UCLAProfs.com: today’s witch-hunt

College students, not political organizations, should be expected to debate professors.

To walk into a class thinking the professor will not share parts of their thoughts or lives is an unrealistic expectation. Efforts to place a chill in vocal college professors sparked by radical-turned-conservative David Horowitz are making some headway across the United States. Sadly, recent efforts are more of a witch-hunt than a genuine effort to create tolerance in classrooms.

The Bruin Alumni Association, an unofficial alumni association at UCLA, has established a program called UCLAProfs.com to gather documentation that will profile and expose professors the group thinks use significant amounts of class time expressing their political opinions. Targets include professors with strong liberal views and ones they claim to be anti-Semitic. They are asking present and past students to tip them off to professors, and offer these students $100 compensation depending on the amount of information they bring to the table.

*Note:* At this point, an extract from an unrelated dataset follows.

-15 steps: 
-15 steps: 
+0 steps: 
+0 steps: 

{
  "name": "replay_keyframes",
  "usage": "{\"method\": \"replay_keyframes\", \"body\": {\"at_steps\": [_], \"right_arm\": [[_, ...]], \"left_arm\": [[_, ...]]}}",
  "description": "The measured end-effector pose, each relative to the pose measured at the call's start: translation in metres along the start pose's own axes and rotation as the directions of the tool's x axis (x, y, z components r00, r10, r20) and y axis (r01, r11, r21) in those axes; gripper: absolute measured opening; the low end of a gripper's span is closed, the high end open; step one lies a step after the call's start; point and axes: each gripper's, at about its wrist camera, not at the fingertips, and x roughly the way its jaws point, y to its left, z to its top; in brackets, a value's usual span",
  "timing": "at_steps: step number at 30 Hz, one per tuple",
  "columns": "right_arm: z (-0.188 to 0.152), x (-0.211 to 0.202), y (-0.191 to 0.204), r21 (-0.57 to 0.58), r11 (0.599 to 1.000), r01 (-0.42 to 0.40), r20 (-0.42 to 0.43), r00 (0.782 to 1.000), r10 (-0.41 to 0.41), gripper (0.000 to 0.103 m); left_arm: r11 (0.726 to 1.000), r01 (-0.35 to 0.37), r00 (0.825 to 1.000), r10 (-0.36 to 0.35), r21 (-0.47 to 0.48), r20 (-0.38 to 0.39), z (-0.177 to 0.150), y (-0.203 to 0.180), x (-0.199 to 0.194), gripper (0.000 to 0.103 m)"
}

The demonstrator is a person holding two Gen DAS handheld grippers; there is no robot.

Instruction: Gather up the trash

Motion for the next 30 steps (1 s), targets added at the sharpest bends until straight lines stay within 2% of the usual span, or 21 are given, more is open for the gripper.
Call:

Students are submitting detailed lecture notes and recorded lectures. The group has gathered a list of “The Dirty Thirty” who represent, in their opinion, the worst cases at the university.

How patronizing. Cannot students be expected to walk into a classroom and challenge professors rather than be coerced by $100 bounty? Cannot professors, who have chosen to spend their lives in study, be expected to draw their own lines of tolerance? From fields in communication, medicine and clothing design, professors will and should be able to share their own thoughts.

Professors, no matter what political ideology, should be allowed to express their ideas and opinions freely. We all are adults after all. If students have a problem, wouldn’t talking face to face with the professor be a better solution than cowardly sniping for Web sites and aiming for $100 bonuses?